The principle of the iron-carbon micro-electrolysis technology is that a 1.2V electrode potential difference existing between iron and carbon is utilized, in acidic wastewater, Fe and C in iron scraps (main components of Fe and C) form a plurality of micro corrosion cells, iron with low potential is used as an anode, inert carbon with high potential is used as a cathode to form a micro electrolysis electrode, so that the corrosion cells and the electrolysis electrode in the wastewater form a plurality of electrolysis loops and generate electrochemical reaction, organic pollutants in the wastewater are degraded mainly through oxidation reduction, and a good organic pollutant removing effect is achieved. However, after a large number of practical applications, it is found that after the iron-carbon micro-electrolysis device operates for a period of time, the surface of iron carbon is easily covered by iron oxide, so that the iron carbon filler is passivated and inactivated, the removal effect is reduced, and the long-term operation is difficult.

The ozone method belongs to an advanced oxidation method, and is generally used as a wastewater pretreatment stage, the ozone method achieves the effect of removing organic pollutants by generating hydroxyl radicals (& OH) through ozone, however, in practical application, the retention time of ozone in water is short, the utilization rate is low, and the problems of low removal efficiency, high operation cost and the like exist.

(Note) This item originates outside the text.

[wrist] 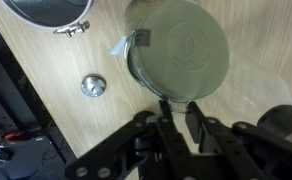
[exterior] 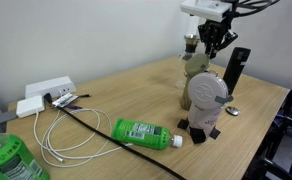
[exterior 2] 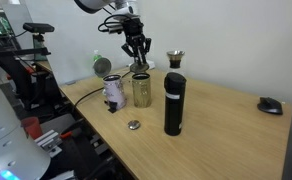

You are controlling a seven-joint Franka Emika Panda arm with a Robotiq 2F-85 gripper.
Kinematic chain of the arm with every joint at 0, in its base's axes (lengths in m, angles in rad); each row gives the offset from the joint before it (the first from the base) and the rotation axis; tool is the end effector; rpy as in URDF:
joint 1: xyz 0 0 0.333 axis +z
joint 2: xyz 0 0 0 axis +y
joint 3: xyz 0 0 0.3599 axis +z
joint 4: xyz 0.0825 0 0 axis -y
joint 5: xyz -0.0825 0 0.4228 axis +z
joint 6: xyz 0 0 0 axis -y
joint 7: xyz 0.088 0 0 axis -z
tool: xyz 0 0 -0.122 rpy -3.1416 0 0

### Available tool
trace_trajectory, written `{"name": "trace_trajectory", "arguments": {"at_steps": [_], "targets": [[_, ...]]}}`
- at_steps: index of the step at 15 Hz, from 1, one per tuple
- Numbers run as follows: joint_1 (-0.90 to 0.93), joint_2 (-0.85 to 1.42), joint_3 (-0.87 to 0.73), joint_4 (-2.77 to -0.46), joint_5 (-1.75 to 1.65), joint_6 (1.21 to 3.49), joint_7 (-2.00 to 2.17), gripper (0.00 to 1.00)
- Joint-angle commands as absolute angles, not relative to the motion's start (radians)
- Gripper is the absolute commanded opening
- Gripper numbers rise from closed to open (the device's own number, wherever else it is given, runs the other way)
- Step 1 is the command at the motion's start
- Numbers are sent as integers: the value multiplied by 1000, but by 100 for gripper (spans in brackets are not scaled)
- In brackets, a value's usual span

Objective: Open the gold canister

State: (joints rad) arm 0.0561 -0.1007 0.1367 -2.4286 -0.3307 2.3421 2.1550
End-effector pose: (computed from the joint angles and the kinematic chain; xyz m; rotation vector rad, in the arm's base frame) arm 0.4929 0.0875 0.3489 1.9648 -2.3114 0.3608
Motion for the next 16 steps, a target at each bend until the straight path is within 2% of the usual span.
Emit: {"name": "trace_trajectory", "arguments": {"at_steps": [1,16], "targets": [[61,-105,144,-2411,-346,2302,2160,6],[78,-101,155,-2381,-339,2278,2158,6]]}}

SUMMERY OF THE UTILITY MODEL

The utility model discloses aim at solving one of the technical problem that exists among the prior art at least. For this, the utility model provides an iron carbon micro-electrolysis pretreatment of water device, the effect of getting rid of that the device can solve traditional iron carbon micro-electrolysis method and appear after operation a period descends, and the ozone utilization ratio is low in iron carbon filler passivation inactivation and the traditional ozone method, the running cost scheduling problem that is too high, and the device is very ideal to poisonous and harmful substance treatment effects such as COD, ammonia nitrogen, colourity and difficult degradation polycycle, heterocyclic in the organic waste water very much.

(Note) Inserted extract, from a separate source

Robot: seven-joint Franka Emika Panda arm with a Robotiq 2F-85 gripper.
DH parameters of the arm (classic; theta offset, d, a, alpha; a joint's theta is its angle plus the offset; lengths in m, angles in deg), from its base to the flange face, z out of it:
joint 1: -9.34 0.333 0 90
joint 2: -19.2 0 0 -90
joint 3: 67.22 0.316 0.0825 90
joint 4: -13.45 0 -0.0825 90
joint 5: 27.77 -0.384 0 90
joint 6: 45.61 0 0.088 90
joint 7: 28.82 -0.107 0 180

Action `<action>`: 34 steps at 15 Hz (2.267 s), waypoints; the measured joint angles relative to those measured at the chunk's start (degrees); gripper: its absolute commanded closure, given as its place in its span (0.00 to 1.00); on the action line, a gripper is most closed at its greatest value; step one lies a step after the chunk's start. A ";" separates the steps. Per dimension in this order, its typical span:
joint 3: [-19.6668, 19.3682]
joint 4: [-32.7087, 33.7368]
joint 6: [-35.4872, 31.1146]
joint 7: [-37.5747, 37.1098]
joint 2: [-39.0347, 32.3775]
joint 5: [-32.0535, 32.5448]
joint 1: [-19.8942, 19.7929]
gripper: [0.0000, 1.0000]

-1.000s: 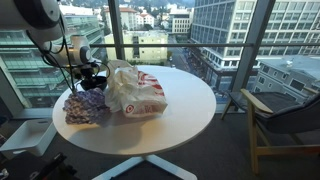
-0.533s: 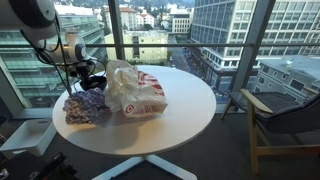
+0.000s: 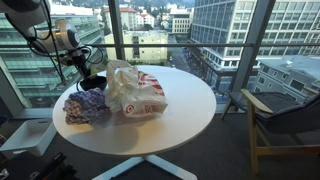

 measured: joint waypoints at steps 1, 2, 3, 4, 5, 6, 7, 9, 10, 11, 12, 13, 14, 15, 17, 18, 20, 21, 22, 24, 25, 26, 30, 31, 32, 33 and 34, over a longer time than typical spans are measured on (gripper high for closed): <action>-0.46 -0.92 0.93 -0.41 1.58 0.74 0.48 0.86; -0.81 -2.15 1.67 -0.73 3.36 1.19 0.90 0.85; -0.93 -3.81 2.03 -0.95 5.44 1.49 1.14 0.85; -0.94 -5.73 2.13 -1.19 7.59 1.66 1.25 0.85; -1.10 -7.79 2.15 -1.79 9.85 2.03 1.39 0.85; -1.43 -10.04 2.15 -2.70 12.20 2.42 1.53 0.85; -1.85 -12.51 2.16 -3.82 14.68 2.54 1.59 0.86; -2.26 -17.44 2.19 -6.75 19.35 3.15 0.99 0.86; -2.34 -19.80 2.19 -8.39 21.48 3.52 0.35 0.86; -2.37 -22.00 2.17 -10.06 23.40 3.98 -0.51 0.86; -2.38 -23.97 2.16 -11.67 25.04 4.25 -1.59 0.86; -2.38 -25.65 2.12 -13.10 26.38 4.43 -2.89 0.86; -2.38 -27.02 2.00 -14.49 27.36 4.72 -4.34 0.86; -2.38 -28.11 1.80 -15.90 28.04 5.06 -5.91 0.86; -2.26 -29.54 1.14 -17.97 28.39 5.16 -9.38 0.86; -2.17 -30.04 0.94 -18.54 28.29 5.05 -11.13 0.86; -1.92 -30.80 0.37 -18.83 27.70 3.95 -14.53 0.86; -1.63 -31.01 -0.09 -18.55 27.15 2.79 -16.20 0.85; -1.31 -31.04 -0.68 -17.91 26.44 1.48 -17.76 0.85; -1.02 -30.92 -1.40 -16.94 24.78 0.03 -19.99 0.85; -0.93 -30.84 -1.54 -16.28 23.94 -0.40 -20.86 0.85; -0.92 -30.66 -1.57 -15.43 23.07 -0.52 -21.65 0.85; -1.27 -29.24 -1.61 -11.67 18.74 -0.51 -23.92 0.85; -1.42 -28.72 -1.60 -10.49 17.56 -0.51 -24.41 0.85; -1.59 -28.05 -1.58 -9.35 16.35 -0.51 -24.87 0.85; -1.85 -27.30 -1.56 -8.43 15.13 -0.51 -25.17 0.86; -2.26 -26.53 -1.44 -7.79 14.05 -0.37 -25.29 0.86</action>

The iron-carbon micro-electrolysis wastewater treatment pre-treatment device comprises a water inlet system, an iron-carbon micro-electrolysis reaction tank, a micro-nano bubble generator and a water outlet circulating system; wherein the water inlet system and the water outlet circulating system are respectively connected with the iron-carbon micro-electrolysis reaction tank; the iron-carbon micro-electrolysis reaction tank is provided with an aeration pipeline, and the micro-nano bubble generator is connected with the iron-carbon micro-electrolysis reaction tank through the aeration pipeline. The inlet system will treat that waste water is leading-in the little electrolysis retort of iron carbon, water circulating system derives the waste water of handling and can circulate again leading-in the little electrolysis retort of iron carbon continues the reaction, and ozone passes through little nano bubble generator produces ozone nanometer bubble and gets into and react in the little electrolysis retort of iron carbon. The micro-nano bubble generator can increase ozone micro-nano bubbles in unit space, so that the bubbles are more dispersed, and the efficiency of hydroxyl radicals (OH) generated by ozone is further improved, so that the ozone is more fully utilized; in addition, a large amount of iron oxide can be deposited on the surface of the iron-carbon filler after the iron-carbon filler operates for a period of time, and a large amount of dispersed ozone micro-nano bubbles can flush away the iron oxide, so that the service life and the efficiency of the filler are prolonged.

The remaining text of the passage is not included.